Se sometió a unos cuantos roedores a una dura prueba: se les lanzaba en una cubeta llena de agua y se calculaba el tiempo que tardaban en desfallecer, agotados por el esfuerzo de evitar ahogarse. Con algunas diferencias, casi todos resistían, digamos, una media de media hora, el tiempo que tardaban en gastar sus reservas de energía, pensaban los investigadores.
La sorpresa vino cuando a uno de los científicos se le ocurrió plantear qué ocurriría si se introducía una nueva variable en el experimento, es decir, cuánto tiempo resistirían si sentían que alguien iba a salvarlos. Seleccionó un grupo de ratones; tras echarlos en la cubeta, los dejó durante un buen rato pataleando, intentando mantenerse a flote y cuando estaban a punto de rendirse, introdujo sus dedos en la cubeta y los iba sacando del agua. Los secaba, los colocaba en una jaula limpia y confortable y les daba de comer abundantemente. Así durante cuatro o cinco inmersiones, con sus correspondientes operaciones de salvamento y tratamiento confortable posterior.

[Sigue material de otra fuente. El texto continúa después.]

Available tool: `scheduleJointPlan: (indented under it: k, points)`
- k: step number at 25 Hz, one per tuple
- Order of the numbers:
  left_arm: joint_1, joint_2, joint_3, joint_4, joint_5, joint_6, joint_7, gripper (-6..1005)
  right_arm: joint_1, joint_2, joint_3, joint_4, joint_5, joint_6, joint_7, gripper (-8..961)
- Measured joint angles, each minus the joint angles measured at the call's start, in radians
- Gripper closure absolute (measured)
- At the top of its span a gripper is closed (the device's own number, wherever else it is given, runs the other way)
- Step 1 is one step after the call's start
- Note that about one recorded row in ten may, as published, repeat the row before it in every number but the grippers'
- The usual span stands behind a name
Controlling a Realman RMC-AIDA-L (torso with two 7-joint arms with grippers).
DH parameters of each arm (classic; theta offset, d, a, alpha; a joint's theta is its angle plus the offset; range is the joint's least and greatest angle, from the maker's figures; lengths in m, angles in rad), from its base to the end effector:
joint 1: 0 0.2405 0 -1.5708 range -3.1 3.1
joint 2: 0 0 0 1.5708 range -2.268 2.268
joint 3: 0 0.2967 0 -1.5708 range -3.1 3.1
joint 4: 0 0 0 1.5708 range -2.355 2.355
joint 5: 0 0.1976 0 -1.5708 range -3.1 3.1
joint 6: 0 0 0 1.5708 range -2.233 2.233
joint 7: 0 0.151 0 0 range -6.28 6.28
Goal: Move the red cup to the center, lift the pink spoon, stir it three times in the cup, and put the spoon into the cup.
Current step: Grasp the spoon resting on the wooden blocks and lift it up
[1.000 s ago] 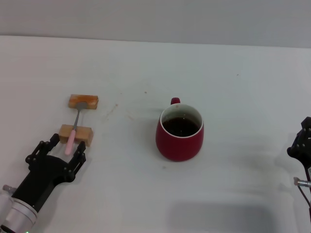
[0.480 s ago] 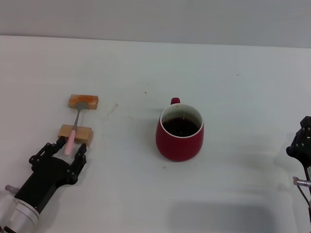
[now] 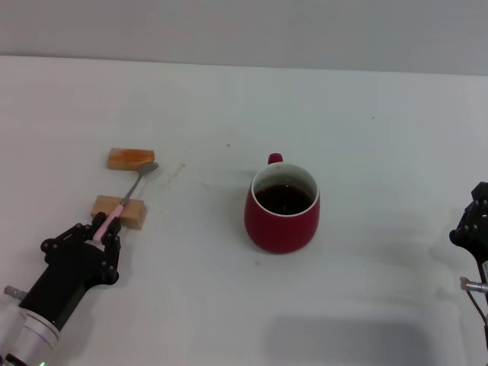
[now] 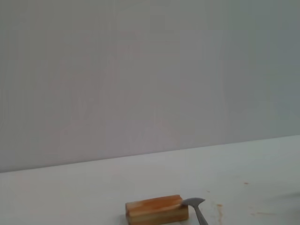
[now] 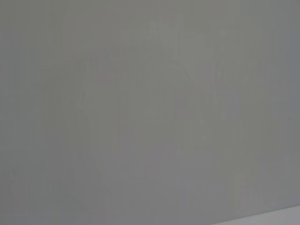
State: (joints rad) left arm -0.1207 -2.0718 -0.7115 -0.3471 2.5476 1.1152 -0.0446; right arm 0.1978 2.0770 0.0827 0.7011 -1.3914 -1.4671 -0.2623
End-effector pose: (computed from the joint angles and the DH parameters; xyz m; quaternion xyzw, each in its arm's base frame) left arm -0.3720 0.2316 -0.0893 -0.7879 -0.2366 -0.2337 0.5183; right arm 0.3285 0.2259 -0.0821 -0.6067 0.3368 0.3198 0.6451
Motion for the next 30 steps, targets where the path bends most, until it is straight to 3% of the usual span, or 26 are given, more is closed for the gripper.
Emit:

La tercera y definitiva fase del experimento requería que los ratones que habían sido rescatados y reconfortados, de nuevo fueran arrojados en las cubetas, para medir el tiempo que tardaban en llegar hasta la extenuación. El resultado fue espectacular: lograron mantenerse a flote durante un tiempo siete veces superior al de los otros ratones que no habían sido “salvados”, siete veces más que ellos mismos, cuando no habían experimentado la posibilidad de que aquel esfuerzo podría tener un resultado feliz.
La interpretación que hicieron estos neurólogos se parece mucho a las moralejas de las fábulas. Dedujeron que la esperanza de que nuestros problemas se puedan solucionar aumenta nuestra resistencia al esfuerzo y al sufrimiento. Y también valoraron el poder multiplicador de la confianza en aquellos que pueden sacarnos de los atolladeros. Necesitamos la confianza y la esperanza para sobrevivir.